Repeat only the lines below from the one that contains "ring_order: in each" through the final line, exactly. Omit pictures.

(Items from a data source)
______
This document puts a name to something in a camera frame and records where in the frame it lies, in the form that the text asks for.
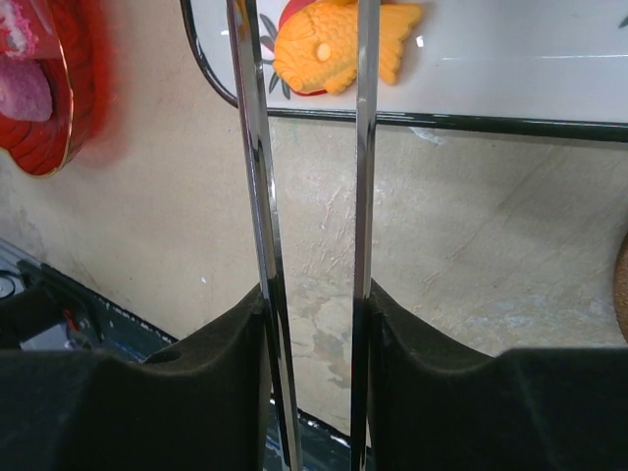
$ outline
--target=white tray
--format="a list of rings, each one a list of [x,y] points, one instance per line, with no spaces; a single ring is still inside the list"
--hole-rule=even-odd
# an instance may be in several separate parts
[[[258,13],[276,25],[286,4],[259,0]],[[225,2],[182,5],[199,66],[235,104]],[[628,0],[433,0],[424,6],[424,22],[405,42],[399,84],[380,81],[381,122],[628,140]],[[260,20],[260,35],[272,36],[270,29]],[[262,49],[270,62],[272,52]],[[341,95],[298,96],[279,81],[269,93],[273,74],[266,65],[271,114],[353,116],[355,84]]]

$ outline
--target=fish tail
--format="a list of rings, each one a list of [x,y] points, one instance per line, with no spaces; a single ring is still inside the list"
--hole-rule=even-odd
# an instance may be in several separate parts
[[[423,9],[419,5],[382,5],[379,75],[388,85],[394,85],[397,81],[403,40],[422,19]]]

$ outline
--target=gray leaf design
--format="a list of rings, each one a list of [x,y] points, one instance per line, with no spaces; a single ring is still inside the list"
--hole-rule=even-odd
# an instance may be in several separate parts
[[[271,36],[271,39],[273,39],[273,42],[275,42],[275,39],[277,39],[277,29],[275,28],[273,22],[271,22],[271,19],[268,18],[266,15],[260,15],[259,19],[264,24],[264,27],[268,31],[268,34]]]
[[[273,90],[277,86],[277,83],[279,83],[279,76],[277,75],[277,73],[274,73],[273,76],[271,77],[271,82],[268,85],[268,92],[269,93],[273,92]]]
[[[271,39],[269,36],[260,36],[259,42],[271,52],[275,52],[275,41]]]
[[[290,87],[282,80],[282,92],[287,100],[290,100]]]

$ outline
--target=metal bar
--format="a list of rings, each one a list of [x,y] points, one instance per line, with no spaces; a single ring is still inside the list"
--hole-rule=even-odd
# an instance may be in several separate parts
[[[373,184],[379,63],[380,1],[358,2],[355,268],[351,346],[351,471],[366,469]]]
[[[283,465],[286,470],[301,471],[288,304],[255,0],[227,0],[227,12],[260,285],[267,307],[268,349]]]

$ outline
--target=orange fish-shaped object
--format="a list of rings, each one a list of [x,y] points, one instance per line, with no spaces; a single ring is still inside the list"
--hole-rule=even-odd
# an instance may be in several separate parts
[[[422,19],[419,5],[380,7],[379,75],[385,83],[396,83],[402,41]],[[356,0],[320,0],[294,14],[275,40],[273,67],[296,92],[343,92],[357,76]]]

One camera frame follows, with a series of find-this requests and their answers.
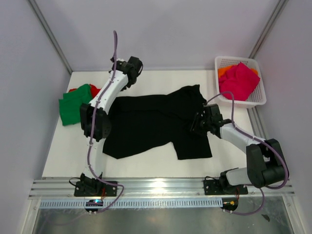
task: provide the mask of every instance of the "folded green shirt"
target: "folded green shirt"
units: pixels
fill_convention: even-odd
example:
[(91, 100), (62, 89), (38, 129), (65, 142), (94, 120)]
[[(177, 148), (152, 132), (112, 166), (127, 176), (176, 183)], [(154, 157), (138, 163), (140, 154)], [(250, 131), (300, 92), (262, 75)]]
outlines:
[(58, 100), (59, 115), (63, 126), (80, 122), (79, 109), (81, 104), (92, 100), (89, 84), (77, 88), (75, 91), (63, 94), (63, 99)]

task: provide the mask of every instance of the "black cloth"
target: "black cloth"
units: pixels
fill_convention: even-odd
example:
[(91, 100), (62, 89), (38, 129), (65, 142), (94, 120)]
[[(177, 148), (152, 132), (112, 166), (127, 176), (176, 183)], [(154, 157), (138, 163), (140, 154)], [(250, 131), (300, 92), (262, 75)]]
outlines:
[(117, 97), (109, 112), (112, 130), (103, 152), (118, 159), (172, 142), (178, 159), (212, 157), (208, 138), (190, 132), (205, 102), (199, 85), (168, 95)]

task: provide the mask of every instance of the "pink cloth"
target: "pink cloth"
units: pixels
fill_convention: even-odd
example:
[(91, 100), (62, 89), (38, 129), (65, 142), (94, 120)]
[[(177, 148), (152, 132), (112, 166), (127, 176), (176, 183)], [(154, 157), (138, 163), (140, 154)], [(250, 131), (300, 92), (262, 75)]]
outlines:
[[(219, 88), (221, 93), (231, 91), (235, 100), (246, 101), (259, 82), (259, 76), (240, 62), (219, 78)], [(224, 94), (223, 96), (232, 99), (230, 94)]]

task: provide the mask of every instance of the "white laundry basket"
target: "white laundry basket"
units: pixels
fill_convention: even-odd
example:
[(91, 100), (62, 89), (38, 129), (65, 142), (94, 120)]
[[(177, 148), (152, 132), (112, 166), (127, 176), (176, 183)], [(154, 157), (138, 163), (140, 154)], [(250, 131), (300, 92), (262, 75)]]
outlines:
[[(230, 56), (218, 56), (214, 60), (215, 66), (215, 84), (216, 84), (216, 92), (220, 93), (219, 90), (219, 82), (218, 82), (218, 69), (222, 67), (227, 67), (230, 65), (236, 65), (240, 62), (244, 63), (247, 67), (253, 68), (257, 70), (258, 76), (260, 77), (260, 82), (257, 85), (256, 89), (250, 94), (246, 101), (234, 101), (235, 106), (244, 107), (244, 108), (252, 108), (257, 105), (263, 105), (267, 102), (267, 98), (264, 92), (263, 81), (259, 69), (259, 65), (256, 60), (251, 58), (239, 58), (239, 57), (230, 57)], [(223, 95), (217, 97), (220, 101), (231, 104), (232, 100), (227, 99)]]

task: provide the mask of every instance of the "white wall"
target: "white wall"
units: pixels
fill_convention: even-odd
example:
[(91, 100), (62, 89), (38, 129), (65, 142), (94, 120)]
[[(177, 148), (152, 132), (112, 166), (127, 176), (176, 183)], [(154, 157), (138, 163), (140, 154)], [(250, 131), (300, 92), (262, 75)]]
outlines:
[(247, 57), (277, 0), (37, 0), (74, 71), (112, 67), (118, 55), (145, 69), (214, 68)]
[(267, 103), (259, 111), (270, 137), (282, 145), (296, 194), (309, 219), (312, 217), (311, 12), (311, 1), (289, 1), (256, 57), (267, 95)]
[(0, 232), (16, 234), (69, 74), (25, 0), (0, 1)]

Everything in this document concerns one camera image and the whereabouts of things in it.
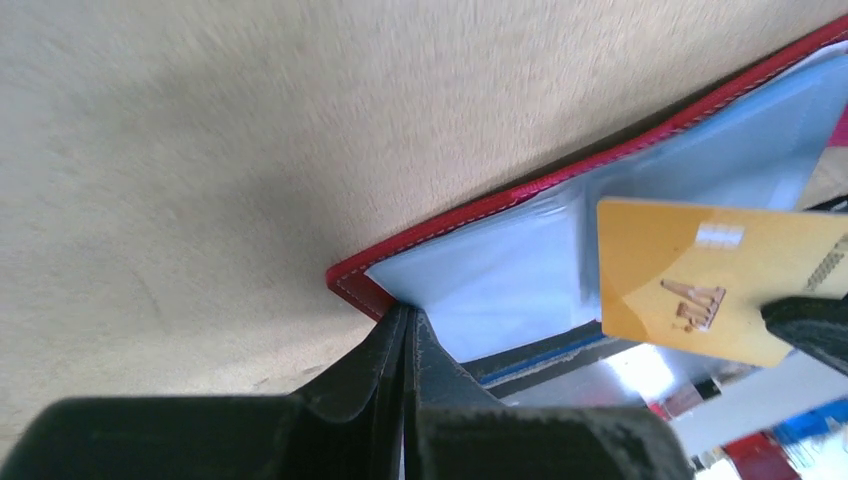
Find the wallet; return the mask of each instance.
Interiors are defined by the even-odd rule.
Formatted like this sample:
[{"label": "wallet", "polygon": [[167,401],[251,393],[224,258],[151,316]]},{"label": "wallet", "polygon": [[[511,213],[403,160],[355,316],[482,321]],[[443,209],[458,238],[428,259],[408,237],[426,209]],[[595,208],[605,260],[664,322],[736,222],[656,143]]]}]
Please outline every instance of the wallet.
[{"label": "wallet", "polygon": [[469,362],[600,321],[605,196],[794,209],[828,145],[848,145],[848,16],[734,74],[611,148],[453,209],[330,268],[375,320],[427,312]]}]

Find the orange card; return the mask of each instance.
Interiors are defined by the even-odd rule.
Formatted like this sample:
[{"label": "orange card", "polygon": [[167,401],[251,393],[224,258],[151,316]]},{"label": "orange card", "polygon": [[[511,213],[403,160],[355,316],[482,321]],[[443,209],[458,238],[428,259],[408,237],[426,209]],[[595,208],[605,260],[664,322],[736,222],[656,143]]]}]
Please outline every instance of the orange card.
[{"label": "orange card", "polygon": [[607,198],[598,243],[604,333],[702,355],[777,365],[760,306],[848,293],[848,215]]}]

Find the gold card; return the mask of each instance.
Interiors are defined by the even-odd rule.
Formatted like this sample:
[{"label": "gold card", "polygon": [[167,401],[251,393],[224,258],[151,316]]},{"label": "gold card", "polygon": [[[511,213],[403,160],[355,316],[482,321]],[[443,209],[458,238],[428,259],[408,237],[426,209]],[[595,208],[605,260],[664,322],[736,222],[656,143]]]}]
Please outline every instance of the gold card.
[{"label": "gold card", "polygon": [[760,307],[848,293],[848,215],[607,198],[598,243],[604,333],[702,355],[775,366]]}]

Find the red wallet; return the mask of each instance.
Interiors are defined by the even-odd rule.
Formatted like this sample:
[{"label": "red wallet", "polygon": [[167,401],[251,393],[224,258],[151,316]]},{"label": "red wallet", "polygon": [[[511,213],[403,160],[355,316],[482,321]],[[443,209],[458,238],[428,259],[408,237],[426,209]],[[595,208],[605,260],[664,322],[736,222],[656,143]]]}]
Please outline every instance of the red wallet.
[{"label": "red wallet", "polygon": [[[395,299],[366,275],[366,270],[375,263],[450,233],[463,225],[521,204],[568,179],[616,162],[624,156],[687,131],[812,53],[845,40],[848,40],[848,15],[840,17],[747,68],[635,138],[520,186],[445,212],[353,255],[327,271],[327,286],[366,315],[379,320],[386,314]],[[842,117],[830,143],[831,145],[848,145],[848,115]]]}]

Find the wallet stitching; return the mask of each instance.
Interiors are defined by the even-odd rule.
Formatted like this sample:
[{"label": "wallet stitching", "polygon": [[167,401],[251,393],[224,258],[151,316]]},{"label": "wallet stitching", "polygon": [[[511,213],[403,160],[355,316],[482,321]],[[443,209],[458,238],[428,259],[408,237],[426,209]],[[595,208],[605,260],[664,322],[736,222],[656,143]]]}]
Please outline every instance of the wallet stitching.
[{"label": "wallet stitching", "polygon": [[[828,45],[828,44],[830,44],[830,43],[833,43],[833,41],[834,41],[834,40],[836,40],[836,39],[838,39],[838,38],[840,38],[840,37],[845,36],[845,34],[848,34],[848,29],[843,30],[843,31],[842,31],[842,32],[840,32],[838,35],[833,36],[833,37],[832,37],[832,38],[830,38],[829,40],[825,40],[825,41],[821,42],[817,48],[821,48],[821,47],[823,47],[823,46],[825,46],[825,45]],[[522,193],[521,195],[519,195],[518,197],[516,197],[516,198],[515,198],[512,202],[510,202],[510,203],[509,203],[509,204],[507,204],[507,205],[504,205],[504,206],[501,206],[501,207],[499,207],[499,208],[496,208],[496,209],[494,209],[494,210],[492,210],[492,211],[490,211],[490,212],[482,213],[482,214],[477,215],[477,216],[475,216],[475,217],[473,217],[473,218],[465,219],[465,220],[463,220],[463,221],[461,221],[461,222],[459,222],[459,223],[457,223],[457,224],[454,224],[454,225],[450,225],[450,226],[448,226],[448,227],[445,227],[445,228],[443,228],[443,229],[439,230],[438,232],[431,233],[431,234],[429,234],[429,235],[427,235],[427,236],[425,236],[425,237],[419,238],[419,239],[417,239],[417,240],[415,240],[415,241],[412,241],[412,242],[407,243],[406,245],[403,245],[403,246],[401,246],[401,247],[398,247],[398,248],[394,249],[393,251],[391,251],[391,252],[389,252],[389,253],[387,253],[387,254],[385,254],[385,255],[381,256],[380,258],[378,258],[378,259],[376,259],[376,260],[374,260],[374,261],[368,262],[368,263],[366,263],[365,265],[359,266],[359,267],[357,267],[357,268],[355,268],[355,269],[351,270],[350,272],[348,272],[348,273],[346,273],[346,274],[342,275],[341,277],[339,277],[339,279],[338,279],[338,280],[336,280],[336,286],[337,286],[337,287],[339,287],[339,288],[341,288],[342,290],[344,290],[344,291],[345,291],[348,295],[350,295],[352,298],[354,298],[356,301],[358,301],[358,302],[360,303],[360,305],[362,305],[363,307],[365,307],[366,309],[368,309],[371,313],[373,313],[373,314],[375,314],[375,315],[377,315],[377,316],[379,317],[379,316],[381,315],[381,314],[380,314],[380,312],[378,312],[378,311],[377,311],[377,310],[376,310],[373,306],[371,306],[370,304],[368,304],[368,302],[366,302],[365,300],[363,300],[362,298],[360,298],[358,295],[356,295],[355,293],[353,293],[352,291],[350,291],[347,287],[345,287],[344,283],[346,283],[346,282],[347,282],[347,279],[348,279],[349,277],[351,277],[352,275],[356,275],[356,274],[363,274],[363,275],[364,275],[365,270],[368,270],[369,268],[371,268],[371,266],[372,266],[372,265],[374,265],[375,263],[381,262],[381,261],[383,261],[384,259],[386,259],[386,258],[388,258],[388,257],[391,257],[391,256],[394,256],[395,254],[397,254],[397,253],[399,253],[399,252],[402,252],[402,251],[404,251],[404,250],[408,250],[408,249],[410,249],[410,248],[412,248],[412,247],[414,247],[414,246],[416,246],[416,245],[418,245],[418,244],[420,244],[420,243],[423,243],[423,242],[426,242],[427,240],[430,240],[431,238],[434,238],[434,237],[437,237],[437,236],[441,236],[441,235],[446,234],[446,233],[450,233],[450,232],[452,232],[452,231],[456,230],[457,228],[459,228],[459,227],[461,227],[461,226],[463,226],[463,225],[466,225],[466,224],[468,224],[468,223],[476,222],[477,220],[483,219],[483,218],[488,217],[488,216],[490,216],[490,215],[494,215],[495,213],[498,213],[498,212],[501,212],[501,211],[503,211],[503,210],[506,210],[507,208],[513,207],[513,206],[515,206],[517,203],[521,202],[522,200],[524,200],[524,199],[526,199],[526,198],[528,198],[528,197],[531,197],[531,196],[533,196],[533,195],[536,195],[537,193],[539,193],[539,192],[541,192],[541,191],[543,191],[543,190],[547,190],[548,188],[552,187],[553,185],[558,185],[558,184],[560,184],[560,183],[562,183],[562,182],[564,182],[564,181],[566,181],[566,180],[568,180],[568,179],[570,179],[570,178],[574,178],[574,177],[576,177],[576,176],[578,176],[578,175],[581,175],[581,174],[583,174],[583,173],[586,173],[587,171],[595,170],[595,169],[598,169],[598,168],[604,167],[604,166],[606,166],[606,165],[609,165],[609,164],[611,164],[611,163],[613,163],[613,162],[615,162],[615,161],[617,161],[617,160],[621,159],[621,157],[624,157],[624,156],[630,155],[630,154],[632,154],[632,153],[634,153],[634,152],[638,152],[638,151],[644,150],[644,149],[646,149],[646,148],[648,148],[648,147],[651,147],[651,146],[653,146],[653,145],[656,145],[657,143],[659,143],[659,142],[661,142],[661,141],[665,140],[666,138],[668,138],[669,136],[674,135],[674,134],[676,134],[676,133],[680,133],[680,132],[682,132],[682,131],[684,131],[684,130],[687,130],[687,129],[691,128],[693,125],[695,125],[695,124],[697,124],[697,123],[700,123],[700,122],[701,122],[704,118],[709,117],[710,115],[714,114],[714,113],[715,113],[715,112],[717,112],[718,110],[721,110],[722,108],[726,107],[726,106],[727,106],[730,102],[732,102],[732,101],[736,100],[737,98],[741,97],[742,95],[745,95],[746,93],[750,92],[751,90],[753,90],[753,89],[755,89],[755,88],[759,87],[759,86],[760,86],[760,85],[762,85],[763,83],[765,83],[765,82],[767,82],[767,81],[771,80],[771,79],[772,79],[772,78],[774,78],[775,76],[777,76],[777,75],[779,75],[780,73],[784,72],[784,71],[785,71],[787,68],[789,68],[791,65],[793,65],[793,64],[795,64],[795,63],[797,63],[797,62],[798,62],[798,60],[800,60],[801,58],[804,58],[804,57],[806,57],[806,56],[808,56],[808,55],[810,55],[810,54],[809,54],[809,53],[805,53],[805,54],[802,54],[802,55],[798,55],[797,57],[795,57],[795,58],[794,58],[794,59],[792,59],[791,61],[787,62],[787,63],[784,65],[784,67],[783,67],[783,68],[779,68],[779,69],[777,69],[777,70],[774,70],[774,71],[770,72],[768,75],[766,75],[766,76],[764,76],[764,77],[762,77],[762,78],[760,78],[760,79],[758,79],[758,80],[755,80],[755,81],[754,81],[754,82],[752,82],[750,85],[748,85],[748,86],[746,86],[745,88],[743,88],[742,90],[740,90],[740,91],[738,91],[738,92],[734,93],[733,95],[731,95],[731,96],[727,97],[726,99],[724,99],[724,100],[722,100],[721,102],[719,102],[717,105],[713,106],[712,108],[710,108],[709,110],[707,110],[707,111],[703,112],[702,114],[698,115],[697,117],[693,118],[692,120],[690,120],[690,121],[686,122],[685,124],[683,124],[683,125],[682,125],[682,126],[680,126],[680,127],[673,128],[673,129],[669,130],[668,132],[663,133],[663,134],[661,134],[661,135],[657,136],[657,138],[655,138],[655,139],[648,140],[648,141],[645,141],[645,142],[643,142],[643,143],[640,143],[639,145],[636,145],[636,146],[635,146],[635,147],[633,147],[632,149],[627,150],[627,151],[624,151],[624,152],[622,152],[622,153],[620,153],[620,154],[618,154],[618,155],[616,155],[616,156],[614,156],[614,157],[612,157],[612,158],[610,158],[610,159],[608,159],[608,160],[605,160],[605,161],[603,161],[603,162],[601,162],[601,163],[598,163],[598,164],[592,165],[591,167],[587,167],[587,168],[584,168],[584,169],[579,170],[579,171],[575,171],[575,172],[573,172],[573,175],[571,175],[571,176],[569,176],[569,177],[567,177],[567,178],[564,178],[564,179],[555,179],[555,180],[551,180],[551,181],[549,181],[549,182],[542,183],[542,184],[540,184],[540,185],[536,186],[536,188],[533,188],[532,190],[529,190],[529,191],[527,191],[527,192]]]}]

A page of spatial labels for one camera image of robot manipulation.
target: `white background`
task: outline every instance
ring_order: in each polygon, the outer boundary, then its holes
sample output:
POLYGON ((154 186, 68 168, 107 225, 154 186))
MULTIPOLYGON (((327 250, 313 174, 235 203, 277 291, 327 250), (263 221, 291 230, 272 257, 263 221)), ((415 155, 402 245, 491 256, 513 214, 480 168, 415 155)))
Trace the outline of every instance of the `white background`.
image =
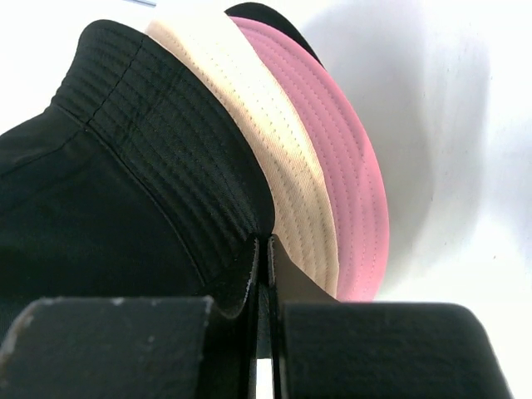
______
Result below:
ring_order: in each polygon, the outer boundary, then its holes
sample output:
POLYGON ((154 186, 68 168, 107 225, 154 186))
MULTIPOLYGON (((327 250, 313 174, 235 203, 277 291, 327 250), (263 221, 291 230, 272 257, 263 221)), ((415 155, 402 245, 491 256, 513 214, 480 168, 415 155)))
Trace the outline of every instance of the `white background`.
image =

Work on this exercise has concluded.